If a burglar breaks into my house and I knock him down, the law will acquit me, and if I am physically assaulted, it will permit me to retaliate with reasonable violence. It does this because the burglar and my assailant have broken quite definite commands of the law.

But no legal system could attempt to legislate against bad manners or could sanction the use of violence against something which it does not itself recognize as a legally punishable offence. And whatever our sympathy with the lift-man, we must admit that the law is reasonable. It would never do if we \were at liberty to box people’s ears because we did not like their behaviour, or the tone of their voices, or the scowl on their faces. Our fists would never be idle, and the gutters of the city would run with blood all day.

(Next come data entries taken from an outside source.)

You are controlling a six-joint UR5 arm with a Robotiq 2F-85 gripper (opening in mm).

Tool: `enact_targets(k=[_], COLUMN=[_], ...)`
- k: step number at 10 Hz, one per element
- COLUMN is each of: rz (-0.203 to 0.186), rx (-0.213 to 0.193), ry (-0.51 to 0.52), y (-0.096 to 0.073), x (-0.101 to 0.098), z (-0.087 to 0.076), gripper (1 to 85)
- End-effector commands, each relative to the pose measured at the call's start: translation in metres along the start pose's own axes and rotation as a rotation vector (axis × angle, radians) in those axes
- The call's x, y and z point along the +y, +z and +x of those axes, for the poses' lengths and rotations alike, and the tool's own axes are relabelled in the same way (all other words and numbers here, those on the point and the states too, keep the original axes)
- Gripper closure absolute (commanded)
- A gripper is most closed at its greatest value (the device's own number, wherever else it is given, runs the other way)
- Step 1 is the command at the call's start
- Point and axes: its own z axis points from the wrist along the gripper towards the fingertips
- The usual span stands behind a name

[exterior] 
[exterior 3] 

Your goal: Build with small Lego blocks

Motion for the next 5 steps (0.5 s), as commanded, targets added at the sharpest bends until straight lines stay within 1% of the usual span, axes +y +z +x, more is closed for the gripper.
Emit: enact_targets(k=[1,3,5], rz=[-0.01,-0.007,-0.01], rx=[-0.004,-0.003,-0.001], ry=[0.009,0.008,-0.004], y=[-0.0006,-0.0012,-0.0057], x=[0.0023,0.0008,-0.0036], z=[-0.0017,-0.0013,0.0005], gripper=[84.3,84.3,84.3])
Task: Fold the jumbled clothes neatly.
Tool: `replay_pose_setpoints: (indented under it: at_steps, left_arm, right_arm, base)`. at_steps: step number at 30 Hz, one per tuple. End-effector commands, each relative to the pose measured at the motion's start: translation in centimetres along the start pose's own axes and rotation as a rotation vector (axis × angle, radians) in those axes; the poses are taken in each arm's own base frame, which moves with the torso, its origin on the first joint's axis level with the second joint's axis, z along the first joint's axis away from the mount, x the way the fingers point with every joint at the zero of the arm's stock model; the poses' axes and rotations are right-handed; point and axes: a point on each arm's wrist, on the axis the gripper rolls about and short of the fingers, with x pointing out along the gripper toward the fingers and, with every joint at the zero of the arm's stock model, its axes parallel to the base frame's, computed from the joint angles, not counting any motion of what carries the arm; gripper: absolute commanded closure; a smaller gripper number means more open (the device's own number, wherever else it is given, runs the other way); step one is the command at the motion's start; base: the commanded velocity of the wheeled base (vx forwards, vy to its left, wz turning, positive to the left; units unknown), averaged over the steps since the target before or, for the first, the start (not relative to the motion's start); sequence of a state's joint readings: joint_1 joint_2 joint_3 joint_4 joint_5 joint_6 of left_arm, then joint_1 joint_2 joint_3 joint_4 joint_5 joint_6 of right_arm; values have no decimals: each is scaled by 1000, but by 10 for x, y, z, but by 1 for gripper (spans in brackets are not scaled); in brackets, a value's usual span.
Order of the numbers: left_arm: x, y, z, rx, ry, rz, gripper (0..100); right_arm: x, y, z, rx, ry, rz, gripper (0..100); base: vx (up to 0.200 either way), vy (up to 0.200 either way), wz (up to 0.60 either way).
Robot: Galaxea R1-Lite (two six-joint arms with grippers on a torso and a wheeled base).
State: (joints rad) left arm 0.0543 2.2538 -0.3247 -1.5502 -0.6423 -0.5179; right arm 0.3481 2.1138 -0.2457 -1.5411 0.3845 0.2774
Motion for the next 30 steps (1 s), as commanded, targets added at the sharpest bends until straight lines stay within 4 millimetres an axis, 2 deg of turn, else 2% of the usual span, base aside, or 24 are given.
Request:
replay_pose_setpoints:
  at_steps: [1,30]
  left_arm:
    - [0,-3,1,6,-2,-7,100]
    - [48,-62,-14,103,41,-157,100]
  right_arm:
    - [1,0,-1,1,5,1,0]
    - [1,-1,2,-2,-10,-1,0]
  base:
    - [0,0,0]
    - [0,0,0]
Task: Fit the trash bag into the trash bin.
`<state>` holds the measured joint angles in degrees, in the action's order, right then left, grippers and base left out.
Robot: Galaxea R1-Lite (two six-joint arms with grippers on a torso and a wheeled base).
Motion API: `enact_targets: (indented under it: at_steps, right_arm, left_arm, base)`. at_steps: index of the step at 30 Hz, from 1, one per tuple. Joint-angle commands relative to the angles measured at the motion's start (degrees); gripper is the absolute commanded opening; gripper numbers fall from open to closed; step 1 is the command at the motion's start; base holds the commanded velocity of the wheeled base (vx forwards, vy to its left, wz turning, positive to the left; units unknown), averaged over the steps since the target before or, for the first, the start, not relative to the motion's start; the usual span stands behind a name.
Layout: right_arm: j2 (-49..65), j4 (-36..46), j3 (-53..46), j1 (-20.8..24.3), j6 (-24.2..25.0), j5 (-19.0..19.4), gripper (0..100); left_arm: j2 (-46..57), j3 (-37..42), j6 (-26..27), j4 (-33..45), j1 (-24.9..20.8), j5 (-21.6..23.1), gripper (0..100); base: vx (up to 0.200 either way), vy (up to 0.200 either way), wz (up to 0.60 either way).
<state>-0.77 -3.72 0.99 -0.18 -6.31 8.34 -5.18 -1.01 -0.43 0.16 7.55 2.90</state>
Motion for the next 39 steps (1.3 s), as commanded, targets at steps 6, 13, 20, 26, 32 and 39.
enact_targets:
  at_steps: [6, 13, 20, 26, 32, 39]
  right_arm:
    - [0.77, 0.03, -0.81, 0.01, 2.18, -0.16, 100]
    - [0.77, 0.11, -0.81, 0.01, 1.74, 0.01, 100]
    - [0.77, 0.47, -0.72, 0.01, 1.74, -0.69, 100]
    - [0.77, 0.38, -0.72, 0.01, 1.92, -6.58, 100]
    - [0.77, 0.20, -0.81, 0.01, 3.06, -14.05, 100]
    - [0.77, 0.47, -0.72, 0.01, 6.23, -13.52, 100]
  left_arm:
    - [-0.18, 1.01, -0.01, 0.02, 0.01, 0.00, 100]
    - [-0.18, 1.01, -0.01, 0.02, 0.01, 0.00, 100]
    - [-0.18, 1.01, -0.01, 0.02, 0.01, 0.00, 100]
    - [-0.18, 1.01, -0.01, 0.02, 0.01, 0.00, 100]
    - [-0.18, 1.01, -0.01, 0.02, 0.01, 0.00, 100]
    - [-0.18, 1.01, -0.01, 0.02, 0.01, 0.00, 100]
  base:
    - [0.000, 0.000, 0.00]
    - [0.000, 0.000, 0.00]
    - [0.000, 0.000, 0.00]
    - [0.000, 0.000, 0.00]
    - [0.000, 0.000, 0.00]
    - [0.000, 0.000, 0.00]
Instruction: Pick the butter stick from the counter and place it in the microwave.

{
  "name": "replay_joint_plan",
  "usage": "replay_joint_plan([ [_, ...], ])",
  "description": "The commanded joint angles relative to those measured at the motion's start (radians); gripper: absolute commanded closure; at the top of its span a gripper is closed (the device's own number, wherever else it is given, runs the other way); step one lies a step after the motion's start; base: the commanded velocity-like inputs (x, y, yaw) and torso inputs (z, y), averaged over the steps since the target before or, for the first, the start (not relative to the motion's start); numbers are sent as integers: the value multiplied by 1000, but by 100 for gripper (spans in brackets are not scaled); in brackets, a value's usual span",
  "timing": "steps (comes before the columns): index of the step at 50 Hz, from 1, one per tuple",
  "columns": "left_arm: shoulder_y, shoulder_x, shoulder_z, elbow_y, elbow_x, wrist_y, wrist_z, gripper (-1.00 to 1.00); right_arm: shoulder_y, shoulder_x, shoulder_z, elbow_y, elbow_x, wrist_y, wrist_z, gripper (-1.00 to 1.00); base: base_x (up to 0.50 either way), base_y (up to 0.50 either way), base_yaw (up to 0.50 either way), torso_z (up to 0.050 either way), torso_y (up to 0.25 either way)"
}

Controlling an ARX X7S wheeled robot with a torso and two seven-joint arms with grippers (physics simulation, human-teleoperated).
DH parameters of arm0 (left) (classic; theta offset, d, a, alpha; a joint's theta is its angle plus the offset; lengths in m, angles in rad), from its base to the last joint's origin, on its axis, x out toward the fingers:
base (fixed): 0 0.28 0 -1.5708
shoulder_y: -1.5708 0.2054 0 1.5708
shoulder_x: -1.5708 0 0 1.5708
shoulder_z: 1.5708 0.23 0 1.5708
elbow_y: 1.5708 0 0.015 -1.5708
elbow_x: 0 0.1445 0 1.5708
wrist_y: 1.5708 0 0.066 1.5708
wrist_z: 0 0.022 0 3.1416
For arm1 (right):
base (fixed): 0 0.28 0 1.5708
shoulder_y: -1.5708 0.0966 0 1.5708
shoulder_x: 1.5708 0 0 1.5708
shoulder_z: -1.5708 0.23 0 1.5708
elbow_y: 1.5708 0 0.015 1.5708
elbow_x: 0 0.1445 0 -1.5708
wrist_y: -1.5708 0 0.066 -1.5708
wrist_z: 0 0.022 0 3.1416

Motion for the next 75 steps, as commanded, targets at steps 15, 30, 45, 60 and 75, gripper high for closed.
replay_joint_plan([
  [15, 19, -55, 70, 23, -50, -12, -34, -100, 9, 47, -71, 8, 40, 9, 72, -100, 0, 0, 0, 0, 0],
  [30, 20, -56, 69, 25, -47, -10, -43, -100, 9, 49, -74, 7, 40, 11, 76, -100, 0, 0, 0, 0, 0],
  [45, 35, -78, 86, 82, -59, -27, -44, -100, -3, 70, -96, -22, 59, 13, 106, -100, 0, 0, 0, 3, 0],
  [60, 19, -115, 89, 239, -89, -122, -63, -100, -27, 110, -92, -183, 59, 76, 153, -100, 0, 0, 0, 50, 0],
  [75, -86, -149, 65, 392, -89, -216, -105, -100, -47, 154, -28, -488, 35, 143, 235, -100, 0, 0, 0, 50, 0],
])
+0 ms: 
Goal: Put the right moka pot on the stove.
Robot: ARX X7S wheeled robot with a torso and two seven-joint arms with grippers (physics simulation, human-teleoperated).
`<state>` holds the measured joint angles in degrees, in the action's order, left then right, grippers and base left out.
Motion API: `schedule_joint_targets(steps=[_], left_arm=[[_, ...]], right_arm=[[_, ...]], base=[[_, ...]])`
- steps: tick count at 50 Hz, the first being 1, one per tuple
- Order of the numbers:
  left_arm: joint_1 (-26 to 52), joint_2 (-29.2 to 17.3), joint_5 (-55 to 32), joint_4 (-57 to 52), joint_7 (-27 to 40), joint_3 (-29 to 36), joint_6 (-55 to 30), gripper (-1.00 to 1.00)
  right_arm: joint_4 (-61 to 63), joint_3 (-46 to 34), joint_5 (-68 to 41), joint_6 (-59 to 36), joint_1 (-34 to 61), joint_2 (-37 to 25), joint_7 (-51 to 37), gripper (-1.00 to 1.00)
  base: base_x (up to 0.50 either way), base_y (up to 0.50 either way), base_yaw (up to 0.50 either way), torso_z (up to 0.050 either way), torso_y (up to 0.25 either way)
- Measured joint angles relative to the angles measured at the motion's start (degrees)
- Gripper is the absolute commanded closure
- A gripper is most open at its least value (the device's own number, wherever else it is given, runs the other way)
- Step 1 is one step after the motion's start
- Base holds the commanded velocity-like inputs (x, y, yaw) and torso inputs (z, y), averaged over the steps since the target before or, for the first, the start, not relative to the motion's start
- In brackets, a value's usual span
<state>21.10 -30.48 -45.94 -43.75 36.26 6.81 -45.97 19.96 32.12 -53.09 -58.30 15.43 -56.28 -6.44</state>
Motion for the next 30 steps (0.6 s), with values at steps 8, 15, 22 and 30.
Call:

But though we are bound to endorse the verdict against the lift-man, most people will have a certain sympathy with him. While it is true that there is no law that compels us to say ‘Please,’ there is a social practice much older and much more sacred than any law which enjoins us to be civil. And the first requirement of civility is that we should acknowledge a service. ‘Please’ and ‘Thank you’ are the small changes with which we pay our way as social beings. They are the little courtesies by which we keep the machine of life oiled and running sweetly.
Questions:
( 1 ) What did the liftman do to the passenger?
(2) Why is physically assaulting a burglar who breaks into your house legally permissible?
( 3 ) What would happen if people were permitted to attack those who spoke rudely or mannerlessly?
(4) How were both the liftman and the passenger in the wrong?
(5 ) The writer obviously sympathises with the lift-man. Why does he do so?
Answers :
(1) The liftman hurled the discourteous passenger out of the lift.

(2) Physically assaulting a burglar who breaks into our house is legally permissible because he himself has broken the law.

GSEB Class 12 English Reading Comprehension Unseen Passages

(3) If people were permitted to attack those who spoke rudely or mannerlessly, there would be too much violence all around.

(4) The liftman was wrong for treating the passenger violently. The passenger was wrong for being discourteous.

(5) Not only was the liftman denied courtesy by the passenger, but was also fined for hurling the passenger out of the lift. Hence, the writer feels that the lift-man was doubly wronged.